Chaque croix est un instant d'éternité. 

(Une brodeuse anonyme)

 

          Depuis la nuit des temps (puisque le chas d'aiguille, les tendons d'animaux servant de fil remontent au Paléolithique), aucun domaine n'a été soumis à autant d'interpénétrations que la broderie ; aussi bien œuvres de nomades préhistoriques que "broderies" de dames attendant le retour de leur seigneur au Moyen-âge, pour ne rien dire de la Tapisserie de Bayeux ou des magnifiques déguisements annuels du Carnaval de Venise ! 

          Il semble bien qu'Ise soit atteinte d'une telle passion pour la broderie que son œuvre entre dans l'histoire de l'Art textile. En tout cas, cette passion lui permet de concevoir ses propres créatures vêtues de somptueux atours brodés des plus fines incrustations, des plus élégants plumetis à motifs diversifiés. 

          Elégance pour laquelle elle a d'autant plus de mérite que tout provient de ses glanes. Car Ise est avant tout une artiste d'Art-Récup'. Chaque carré de velours, chaque feston, chaque dentelle ou fil d'or a été trouvé, pieusement  mis de côté, attendant le moment où l'imagination de la créatrice l'associera avec tel morceau de brocart, de cotonnade… les uns rigides, les autres mous et fluides, certains transparents, d’autres opaques… Car tel un sculpteur qui a l'œil pour savoir quelle pièce convient à telle autre, elle "connaît" ce qui rendra exactement le résultat qu'elle souhaite ! Et sachant que la multiplicité des points offre autant de possibilités de décoration, elle peut passer du point de Palestrina au point de chaînette ou de bourdon, voire au banal point arrière… Ce qui fait de son travail autant une réalisation plasticienne qu'un travail de couturière ! 

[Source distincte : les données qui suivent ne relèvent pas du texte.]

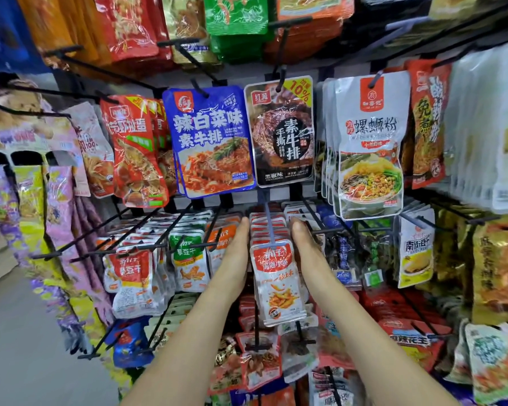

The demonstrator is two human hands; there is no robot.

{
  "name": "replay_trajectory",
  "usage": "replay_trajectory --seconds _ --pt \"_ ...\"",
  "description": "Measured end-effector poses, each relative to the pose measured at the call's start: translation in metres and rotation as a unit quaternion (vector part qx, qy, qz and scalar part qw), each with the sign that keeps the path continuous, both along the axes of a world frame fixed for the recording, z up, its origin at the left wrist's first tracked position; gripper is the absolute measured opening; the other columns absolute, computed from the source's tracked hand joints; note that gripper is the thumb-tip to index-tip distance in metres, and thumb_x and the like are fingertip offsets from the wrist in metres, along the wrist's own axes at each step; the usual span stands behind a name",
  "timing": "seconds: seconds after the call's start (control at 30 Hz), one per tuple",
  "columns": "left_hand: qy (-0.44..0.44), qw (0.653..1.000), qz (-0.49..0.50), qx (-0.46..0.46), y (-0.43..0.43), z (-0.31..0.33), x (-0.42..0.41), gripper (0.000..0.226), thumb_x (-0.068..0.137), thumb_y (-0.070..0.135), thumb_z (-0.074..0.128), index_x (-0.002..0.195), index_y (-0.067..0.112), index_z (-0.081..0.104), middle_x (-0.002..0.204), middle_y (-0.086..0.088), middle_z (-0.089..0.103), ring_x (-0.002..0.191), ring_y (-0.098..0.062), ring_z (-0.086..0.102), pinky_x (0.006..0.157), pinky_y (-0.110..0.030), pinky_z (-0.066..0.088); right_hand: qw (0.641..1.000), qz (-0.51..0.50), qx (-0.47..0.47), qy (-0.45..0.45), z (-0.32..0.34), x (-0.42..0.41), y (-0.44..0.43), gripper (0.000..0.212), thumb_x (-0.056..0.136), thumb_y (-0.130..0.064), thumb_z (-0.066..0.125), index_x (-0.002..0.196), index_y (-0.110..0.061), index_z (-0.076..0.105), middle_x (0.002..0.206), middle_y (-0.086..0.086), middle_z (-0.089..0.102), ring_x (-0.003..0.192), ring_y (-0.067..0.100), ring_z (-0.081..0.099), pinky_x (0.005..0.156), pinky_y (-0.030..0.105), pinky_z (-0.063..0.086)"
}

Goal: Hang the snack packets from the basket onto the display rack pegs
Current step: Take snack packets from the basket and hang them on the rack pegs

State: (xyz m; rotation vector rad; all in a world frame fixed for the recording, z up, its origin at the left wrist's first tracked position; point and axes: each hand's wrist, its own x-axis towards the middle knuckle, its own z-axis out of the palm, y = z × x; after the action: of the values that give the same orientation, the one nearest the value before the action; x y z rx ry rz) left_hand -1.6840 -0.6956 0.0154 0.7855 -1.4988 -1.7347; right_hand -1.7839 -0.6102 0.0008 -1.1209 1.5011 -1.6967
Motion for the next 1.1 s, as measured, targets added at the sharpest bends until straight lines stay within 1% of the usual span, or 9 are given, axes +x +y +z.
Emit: replay_trajectory --seconds 0.23,0.43,0.53,0.63,0.7,0.8,0.93,1.0,1.1 --pt "0.004 1.0 -0.002 0.028 0.009 0.004 -0.002 0.037 0.098 0.053 0.039 0.086 0.029 0.065 0.081 0.0 0.076 0.093 -0.025 0.069 0.094 -0.041 0.05 0.996 0.027 0.07 -0.044 0.007 -0.001 -0.005 0.071 0.071 -0.083 0.029 0.129 -0.045 0.046 0.118 -0.009 0.059 0.099 0.002 0.059 0.097 0.03 0.044" --pt "0.02 0.999 -0.003 0.027 0.014 0.004 -0.001 0.049 0.097 0.056 0.035 0.109 0.021 0.067 0.107 -0.01 0.073 0.099 -0.025 0.07 0.095 -0.041 0.051 0.996 0.04 0.067 -0.039 0.007 0.0 0.001 0.098 0.064 -0.09 0.032 0.147 -0.038 0.034 0.148 -0.007 0.044 0.135 0.013 0.043 0.116 0.043 0.032" --pt "0.031 0.999 -0.011 -0.005 0.023 -0.005 0.008 0.043 0.099 0.053 0.032 0.101 0.028 0.066 0.093 0.005 0.076 0.087 -0.009 0.072 0.086 -0.035 0.05 0.996 0.04 0.076 -0.011 0.004 0.006 0.009 0.094 0.072 -0.088 0.026 0.152 -0.038 0.024 0.158 -0.01 0.029 0.144 0.011 0.028 0.12 0.04 0.021" --pt "-0.009 0.997 -0.018 -0.074 0.03 -0.025 0.022 0.054 0.091 0.067 0.042 0.134 0.036 0.052 0.136 0.01 0.057 0.125 -0.006 0.053 0.108 -0.044 0.037 0.996 0.022 0.071 0.057 -0.003 0.012 0.022 0.075 0.089 -0.069 0.023 0.154 -0.035 0.009 0.161 -0.016 0.008 0.147 0.004 0.008 0.109 0.021 0.007" --pt "-0.052 0.991 -0.03 -0.123 0.04 -0.034 0.034 0.072 0.084 0.06 0.059 0.146 0.05 0.022 0.144 0.037 0.027 0.125 0.021 0.031 0.113 -0.031 0.028 0.995 0.021 0.065 0.069 -0.011 0.013 0.031 0.065 0.097 -0.056 0.031 0.154 -0.034 0.01 0.154 -0.022 0.013 0.144 -0.001 0.01 0.103 0.017 0.01" --pt "-0.085 0.981 -0.05 -0.168 0.048 -0.047 0.043 0.098 0.086 0.015 0.071 0.144 0.049 -0.001 0.121 0.049 0.03 0.093 0.042 0.034 0.079 0.003 0.037 0.996 0.026 0.043 0.073 -0.023 0.014 0.038 0.06 0.098 -0.043 0.046 0.152 -0.036 0.02 0.147 -0.03 0.023 0.14 -0.007 0.021 0.105 0.014 0.02" --pt "-0.105 0.974 -0.039 -0.199 0.049 -0.056 0.038 0.105 0.082 -0.002 0.068 0.148 0.049 0.004 0.129 0.038 0.049 0.115 0.018 0.049 0.082 -0.007 0.046 0.997 0.037 0.006 0.061 -0.036 0.026 0.04 0.05 0.1 -0.028 0.051 0.137 -0.053 0.029 0.128 -0.046 0.043 0.118 -0.026 0.039 0.097 0.005 0.034" --pt "-0.107 0.975 -0.022 -0.195 0.051 -0.057 0.032 0.104 0.079 -0.007 0.065 0.149 0.047 0.01 0.132 0.016 0.057 0.113 0.002 0.058 0.081 -0.015 0.052 0.998 0.023 -0.019 0.048 -0.043 0.035 0.036 0.056 0.099 -0.016 0.052 0.136 -0.052 0.029 0.129 -0.03 0.054 0.118 -0.013 0.05 0.094 0.01 0.043" --pt "-0.104 0.975 0.009 -0.197 0.052 -0.06 0.025 0.098 0.076 -0.002 0.06 0.15 0.044 0.015 0.132 0.008 0.059 0.114 -0.006 0.06 0.089 -0.028 0.055 0.998 -0.001 -0.04 0.039 -0.049 0.042 0.031 0.064 0.097 -0.012 0.053 0.145 -0.044 0.024 0.137 -0.015 0.053 0.124 0.0 0.052 0.102 0.025 0.045"
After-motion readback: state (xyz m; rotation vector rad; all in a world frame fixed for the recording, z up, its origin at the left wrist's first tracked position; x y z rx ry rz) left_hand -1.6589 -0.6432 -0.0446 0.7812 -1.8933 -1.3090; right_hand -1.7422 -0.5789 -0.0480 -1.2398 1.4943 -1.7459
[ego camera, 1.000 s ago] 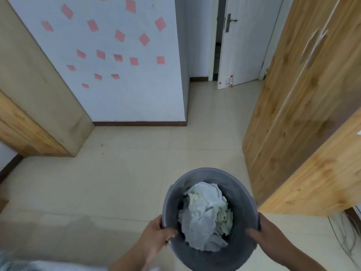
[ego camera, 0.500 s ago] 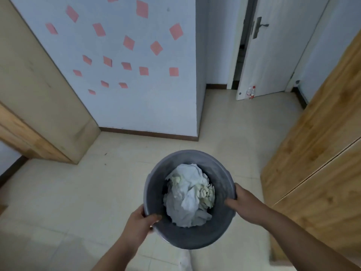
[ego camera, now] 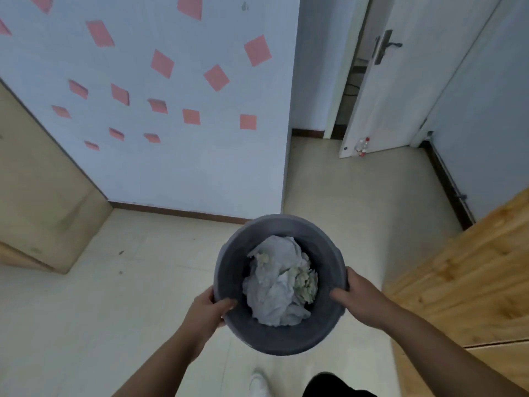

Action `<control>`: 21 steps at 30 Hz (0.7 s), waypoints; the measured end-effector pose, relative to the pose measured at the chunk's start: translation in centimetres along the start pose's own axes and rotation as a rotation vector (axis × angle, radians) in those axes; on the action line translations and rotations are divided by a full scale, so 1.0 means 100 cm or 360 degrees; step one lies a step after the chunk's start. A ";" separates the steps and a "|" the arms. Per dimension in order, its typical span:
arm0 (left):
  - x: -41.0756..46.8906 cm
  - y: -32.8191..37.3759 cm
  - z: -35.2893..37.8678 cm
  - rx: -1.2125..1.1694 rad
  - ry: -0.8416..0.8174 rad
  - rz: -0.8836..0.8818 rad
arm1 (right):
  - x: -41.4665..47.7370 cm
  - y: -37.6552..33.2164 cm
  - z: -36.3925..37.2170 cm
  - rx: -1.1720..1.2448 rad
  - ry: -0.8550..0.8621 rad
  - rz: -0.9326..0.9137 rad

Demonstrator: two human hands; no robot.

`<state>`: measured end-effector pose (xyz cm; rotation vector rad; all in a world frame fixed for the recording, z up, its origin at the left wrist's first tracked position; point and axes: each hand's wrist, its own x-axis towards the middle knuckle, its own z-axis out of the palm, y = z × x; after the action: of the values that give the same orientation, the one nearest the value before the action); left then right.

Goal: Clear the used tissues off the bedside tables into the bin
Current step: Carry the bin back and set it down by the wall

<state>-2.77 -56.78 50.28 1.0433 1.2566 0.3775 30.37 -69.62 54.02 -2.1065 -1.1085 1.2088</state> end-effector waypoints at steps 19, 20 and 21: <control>0.275 0.137 -0.091 0.0003 0.0334 -0.0102 | 0.387 -0.138 -0.020 -0.0096 -0.0418 -0.0045; 0.289 0.139 -0.096 -0.0032 0.0355 -0.0130 | 0.405 -0.147 -0.018 -0.0127 -0.0436 -0.0051; 0.302 0.138 -0.100 -0.0074 0.0382 -0.0163 | 0.424 -0.152 -0.014 -0.0159 -0.0454 -0.0056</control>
<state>2.02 -22.97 44.04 0.9090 1.5024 0.4605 37.44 -26.07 45.01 -2.0197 -1.3486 1.4991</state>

     Ainsi, depuis longtemps, Ise brode, orne, agrémente… parvenant à ce qui semble être la quintessence de sa création. Chaque détail attestant de la prouesse technique et de l’infinie patience indispensables à l’ornementation de surfaces parfois très grandes ; à l’imaginaire que supposent ses dynasties de princesses couronnées d'or et trônant sur un fauteuil orné d'aigrettes ; cette sorte d’entité dont la fraise relevée devient chapeau à larges volants ; ce petit être au visage naïf doté de deux ailes ; ce papillon dont les fleurs tiennent lieu d'ocelles ; ou encore cette sorte d'évêque dont le camail est surbrodé de minuscules carrés à leur tour ornementés, et dont la soutane violette incrustée de fils générant des motifs divers supporte une scène d'élévation, à tout le moins d'offrande ! 

 

          Alors, faut-il appeler “sculptures” les œuvres de cette artiste ? “Sculptures”, si l’on considère leur originalité et l’important travail de mise en forme, visant à donner à chacune des traits si spécifiques, qu’un seul coup d’œil suffise à les lui attribuer, parmi les autres créations voisines.

          Il reste que ces compositions polychromes sont un régal pour les yeux du visiteur, qu’immense est son respect pour le talent et la constance d’une telle création. Car il a très vite conscience que ce travail éminemment personnel lui parle du vécu d'Ise, qu'il permet à la brodeuse de dire, se dire, l'emmener dans son monde féerique dont la rémanence l'accompagnera longtemps après qu'il aura quitté l'exposition.

Jeanine RIVAIS

 

TEXTE ECRIT SUITE AU BIZ'ART FESTIVAL 2017 DE HAN-SUR-LESSE EN BELGIQUE.